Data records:
****

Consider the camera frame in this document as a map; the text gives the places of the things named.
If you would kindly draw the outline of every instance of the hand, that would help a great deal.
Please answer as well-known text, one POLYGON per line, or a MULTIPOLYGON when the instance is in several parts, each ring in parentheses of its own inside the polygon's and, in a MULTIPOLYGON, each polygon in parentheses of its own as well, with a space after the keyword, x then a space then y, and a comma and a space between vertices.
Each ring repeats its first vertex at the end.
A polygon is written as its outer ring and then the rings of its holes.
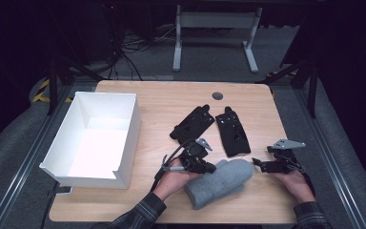
POLYGON ((294 195, 298 203, 316 201, 304 176, 297 170, 291 171, 289 174, 271 173, 270 175, 283 182, 288 191, 294 195))
MULTIPOLYGON (((174 159, 171 166, 181 166, 180 160, 174 159)), ((168 171, 159 180, 158 185, 153 190, 160 199, 165 200, 171 194, 182 189, 191 179, 199 177, 199 174, 187 171, 168 171)))

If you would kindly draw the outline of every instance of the black cable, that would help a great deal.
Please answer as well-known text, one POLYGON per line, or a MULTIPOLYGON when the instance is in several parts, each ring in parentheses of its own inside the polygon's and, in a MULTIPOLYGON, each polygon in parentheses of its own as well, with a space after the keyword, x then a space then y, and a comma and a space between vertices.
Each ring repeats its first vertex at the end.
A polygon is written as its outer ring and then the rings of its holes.
POLYGON ((120 17, 120 11, 114 3, 103 4, 102 6, 105 10, 108 32, 112 42, 113 55, 118 59, 124 53, 122 51, 122 43, 126 36, 121 23, 122 19, 120 17))
POLYGON ((290 158, 287 158, 286 156, 283 156, 278 153, 274 153, 274 156, 278 156, 280 158, 283 158, 285 161, 290 162, 293 165, 287 164, 287 168, 291 170, 298 170, 299 172, 303 173, 305 171, 304 167, 302 167, 299 163, 293 162, 290 158))
POLYGON ((109 75, 108 75, 108 79, 110 79, 110 77, 112 76, 112 69, 113 69, 113 66, 110 68, 110 72, 109 72, 109 75))
POLYGON ((167 36, 167 35, 170 34, 174 30, 175 30, 175 27, 168 30, 168 31, 166 31, 164 34, 160 35, 159 37, 154 37, 149 42, 146 39, 143 39, 143 38, 130 37, 130 36, 133 36, 135 34, 134 33, 128 33, 128 34, 126 34, 126 38, 129 38, 129 40, 128 41, 124 40, 123 49, 128 50, 128 51, 132 51, 132 52, 126 52, 126 53, 134 53, 134 52, 137 52, 137 51, 144 52, 144 51, 150 49, 151 47, 153 47, 157 44, 161 44, 161 43, 165 42, 166 40, 170 39, 170 37, 167 36), (135 48, 128 47, 128 46, 133 45, 133 44, 136 44, 137 47, 135 47, 135 48))
POLYGON ((69 60, 68 58, 64 57, 64 56, 60 56, 61 59, 67 63, 69 66, 72 66, 74 68, 76 68, 79 72, 88 75, 89 77, 91 77, 92 79, 96 80, 96 81, 101 81, 101 80, 109 80, 105 77, 102 77, 101 75, 92 72, 91 70, 85 68, 84 66, 78 65, 76 63, 74 63, 72 60, 69 60))
POLYGON ((126 61, 127 66, 129 66, 129 69, 130 69, 130 71, 131 71, 131 76, 132 76, 132 67, 130 66, 129 61, 128 61, 127 59, 125 59, 124 57, 122 57, 122 58, 123 58, 123 60, 124 60, 124 61, 126 61))
POLYGON ((54 200, 54 197, 55 197, 55 190, 58 187, 58 185, 59 185, 58 181, 55 181, 54 186, 47 193, 47 197, 50 197, 50 198, 49 198, 49 202, 47 203, 46 210, 44 211, 43 219, 41 220, 40 229, 43 229, 44 225, 46 224, 46 218, 47 218, 47 215, 49 214, 49 210, 51 208, 52 201, 54 200))
POLYGON ((136 71, 136 73, 138 74, 138 77, 139 77, 139 79, 141 80, 141 81, 144 81, 143 79, 142 79, 142 77, 141 77, 141 74, 139 73, 139 71, 138 71, 138 69, 135 67, 135 65, 132 63, 132 61, 129 59, 129 57, 127 56, 127 55, 123 55, 123 58, 125 58, 125 59, 127 59, 127 63, 131 63, 132 64, 132 66, 134 67, 134 69, 135 69, 135 71, 136 71))
POLYGON ((118 72, 115 70, 115 66, 113 66, 113 67, 114 67, 115 77, 116 77, 116 79, 118 80, 118 72))
POLYGON ((53 12, 52 12, 52 10, 51 10, 50 6, 47 4, 47 2, 46 2, 46 1, 43 1, 43 2, 44 2, 44 5, 46 6, 46 9, 48 10, 48 12, 49 12, 49 14, 50 14, 51 19, 53 20, 53 22, 54 22, 54 24, 55 24, 56 28, 57 28, 57 29, 58 29, 58 31, 61 33, 61 35, 64 37, 65 41, 67 42, 68 46, 70 47, 70 50, 71 50, 71 52, 72 52, 73 56, 75 57, 75 59, 76 59, 79 63, 81 63, 81 64, 82 64, 82 61, 79 59, 78 55, 76 54, 75 50, 73 49, 73 47, 72 47, 72 45, 71 45, 71 43, 70 43, 70 40, 68 40, 67 35, 65 35, 65 34, 64 34, 64 32, 62 31, 61 27, 59 26, 59 23, 58 23, 58 21, 56 20, 56 18, 55 18, 55 16, 54 16, 54 14, 53 14, 53 12))
MULTIPOLYGON (((109 58, 108 65, 97 68, 97 69, 90 70, 91 72, 94 72, 94 73, 102 73, 106 70, 112 71, 112 68, 115 65, 115 63, 117 62, 118 58, 123 54, 123 52, 121 51, 121 48, 120 48, 121 40, 123 39, 123 35, 122 35, 123 32, 114 31, 114 28, 120 29, 115 24, 115 21, 118 21, 118 19, 119 19, 119 17, 118 17, 119 12, 117 11, 117 8, 115 7, 115 5, 107 6, 107 5, 103 4, 102 8, 105 11, 104 12, 105 19, 107 22, 108 33, 109 33, 109 36, 111 39, 112 56, 109 58)), ((71 72, 74 75, 86 75, 86 73, 80 72, 79 70, 71 71, 71 72)))
POLYGON ((181 150, 181 148, 186 145, 188 142, 192 141, 192 139, 188 139, 187 141, 183 142, 183 144, 179 145, 177 149, 169 156, 169 158, 162 164, 159 171, 155 175, 155 181, 153 182, 153 185, 151 187, 151 192, 156 188, 157 184, 159 183, 159 180, 163 177, 165 174, 165 171, 163 170, 163 166, 169 166, 171 162, 175 159, 174 156, 181 150))

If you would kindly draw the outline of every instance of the tabletop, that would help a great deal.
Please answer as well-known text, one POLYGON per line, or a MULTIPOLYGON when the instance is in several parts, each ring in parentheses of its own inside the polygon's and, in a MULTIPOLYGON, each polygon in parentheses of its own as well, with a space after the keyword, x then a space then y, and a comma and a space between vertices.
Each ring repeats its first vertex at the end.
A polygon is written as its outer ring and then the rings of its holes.
MULTIPOLYGON (((230 106, 238 115, 252 152, 227 158, 214 123, 201 136, 213 148, 204 158, 216 164, 221 159, 252 157, 273 160, 266 147, 286 138, 271 91, 266 85, 240 83, 101 81, 97 92, 137 94, 141 129, 129 189, 73 188, 57 195, 50 211, 54 221, 112 221, 148 194, 164 155, 178 143, 169 134, 195 107, 210 105, 217 116, 230 106), (213 93, 223 95, 213 99, 213 93)), ((295 199, 275 178, 254 168, 254 175, 240 193, 194 210, 184 190, 165 200, 168 208, 160 223, 295 223, 295 199)))

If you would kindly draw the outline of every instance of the metal bracket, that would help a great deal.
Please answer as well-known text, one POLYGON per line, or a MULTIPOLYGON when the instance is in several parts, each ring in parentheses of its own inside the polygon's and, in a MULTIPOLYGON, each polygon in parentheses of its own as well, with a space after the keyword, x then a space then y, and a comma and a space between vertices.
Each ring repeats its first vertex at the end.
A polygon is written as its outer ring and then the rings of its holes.
POLYGON ((162 160, 162 165, 161 168, 163 171, 183 171, 184 167, 183 166, 168 166, 166 165, 166 157, 167 155, 163 156, 163 160, 162 160))
POLYGON ((287 139, 279 139, 274 145, 272 145, 273 149, 277 150, 289 150, 295 148, 302 148, 305 147, 305 143, 291 141, 287 139))
POLYGON ((199 144, 200 146, 206 148, 209 151, 212 151, 213 149, 211 148, 211 146, 208 144, 208 142, 206 141, 206 139, 204 138, 198 138, 195 140, 195 143, 199 144))

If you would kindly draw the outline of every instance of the gray fabric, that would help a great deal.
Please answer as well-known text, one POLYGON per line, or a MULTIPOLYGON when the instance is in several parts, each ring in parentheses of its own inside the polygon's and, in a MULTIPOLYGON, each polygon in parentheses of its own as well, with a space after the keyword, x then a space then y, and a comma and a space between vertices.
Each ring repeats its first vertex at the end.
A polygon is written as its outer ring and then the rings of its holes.
POLYGON ((221 160, 212 174, 191 180, 185 187, 195 210, 243 190, 243 182, 254 173, 253 165, 244 159, 221 160))

****

* [What the task asks]
In the answer, include exactly the lines from the line containing "fabric, that would help a great deal." through the end of the data, and nothing else.

* [Answer section]
If you would kindly draw the outline of every instance of the gray fabric, that would help a great deal.
Please answer as well-known text, one POLYGON per line, or a MULTIPOLYGON when the instance is in several parts, each ring in parentheses of its own inside the polygon's and, in a MULTIPOLYGON, each polygon in parentheses of its own as well, with a space after the keyword, x then a space then y, and a comma and a space between vertices.
Each ring repeats its first vertex at the end.
A polygon is written as its outer ring and then the rings of its holes.
POLYGON ((221 160, 212 174, 191 180, 185 187, 195 210, 243 190, 243 182, 254 173, 253 165, 244 159, 221 160))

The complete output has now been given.